The district court rejected the evidence of the counseling records as untimely disclosed and, after a review of all of the proffered evidence, including evidence from mother's former employer and transcripts from multi-party internet communications, rejected that evidence as well, finding that it was not relevant to the issues to be determined. On this record, and based on our own review of the proffered evidence, we cannot conclude that the district court abused its discretion in denying its admission. Father does not cite any authority to support his assertion that exclusion was an abuse of discretion and has not explained how inclusion of this evidence, which father characterizes as "consistent with" his own testimony, would have affected the outcome of this trial. Father requested and received joint physical custody. Although father was awarded less parenting time than he requested, he was willing for mother to have 50% parenting time, despite his disparagement of her parenting. The increase in the parenting time that the district court awarded mother primarily involved hours when the children would be sleeping, and the district court awarded father two additional days per month with the children when they will require active parenting. Although the district court's order significantly reduced father's parenting-time hours, we fail to see the connection between the exclusion of evidence proffered by father and the parenting-time schedule.

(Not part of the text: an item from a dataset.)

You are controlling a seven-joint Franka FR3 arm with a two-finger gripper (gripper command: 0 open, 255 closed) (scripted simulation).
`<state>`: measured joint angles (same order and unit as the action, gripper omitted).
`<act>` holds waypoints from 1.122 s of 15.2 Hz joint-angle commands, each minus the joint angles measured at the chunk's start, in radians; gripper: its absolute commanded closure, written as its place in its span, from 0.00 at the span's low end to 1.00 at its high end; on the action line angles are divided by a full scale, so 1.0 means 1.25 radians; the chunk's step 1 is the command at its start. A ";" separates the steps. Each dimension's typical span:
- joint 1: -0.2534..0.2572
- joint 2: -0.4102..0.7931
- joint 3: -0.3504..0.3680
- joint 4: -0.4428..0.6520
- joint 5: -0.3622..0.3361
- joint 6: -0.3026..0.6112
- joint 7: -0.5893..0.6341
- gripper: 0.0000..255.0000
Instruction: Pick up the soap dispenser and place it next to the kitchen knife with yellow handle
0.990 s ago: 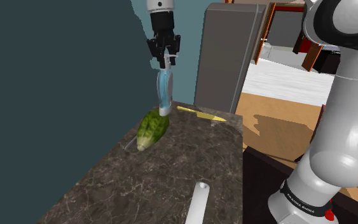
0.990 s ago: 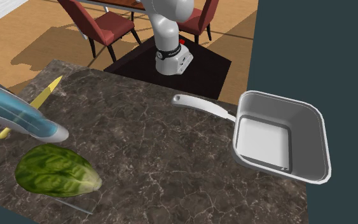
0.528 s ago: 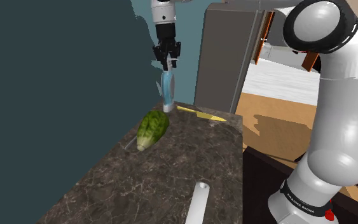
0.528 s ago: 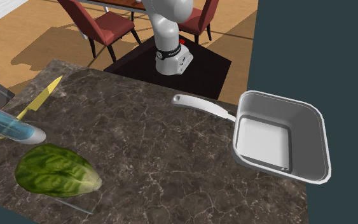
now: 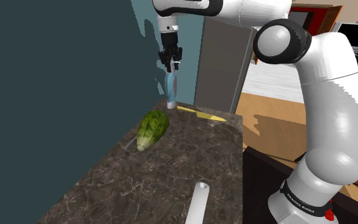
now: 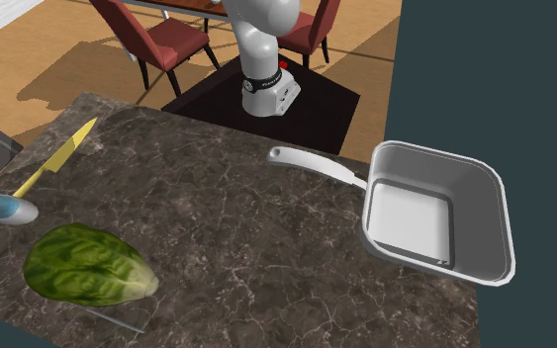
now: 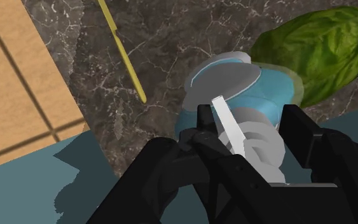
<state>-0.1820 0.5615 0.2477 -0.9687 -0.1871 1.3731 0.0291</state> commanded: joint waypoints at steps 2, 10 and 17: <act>-0.006 0.051 -0.009 0.058 -0.009 -0.004 -0.022 1.00; -0.025 0.012 -0.005 -0.096 -0.002 0.108 -0.012 1.00; -0.034 0.002 -0.005 -0.188 -0.001 0.190 -0.004 1.00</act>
<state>-0.2234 0.5639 0.2411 -1.1880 -0.1878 1.5941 0.0225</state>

Father argues that his having discovered mother engaged in inappropriate conduct in the children's bedroom while the children were sleeping is relevant to whether mother should have been awarded the majority of the parenting time. But the district court did not exclude evidence of that incident as irrelevant: the district court found father's testimony about the incident not credible.

II. The district court's findings of fact are reasonably supported by the record.

Father argues that many of the district court's findings of fact are not supported by the evidence and should be amended. Factual findings are not subject to reversal unless clearly erroneous. Minn. R. Civ. P. 52.01. "[T]he findings of the [district] court will not be disturbed if they are reasonably supported by evidence in the record considered as a whole." Hubbard v. United Press Int'l, 330 N.W.2d 428, 441 (Minn. 1983).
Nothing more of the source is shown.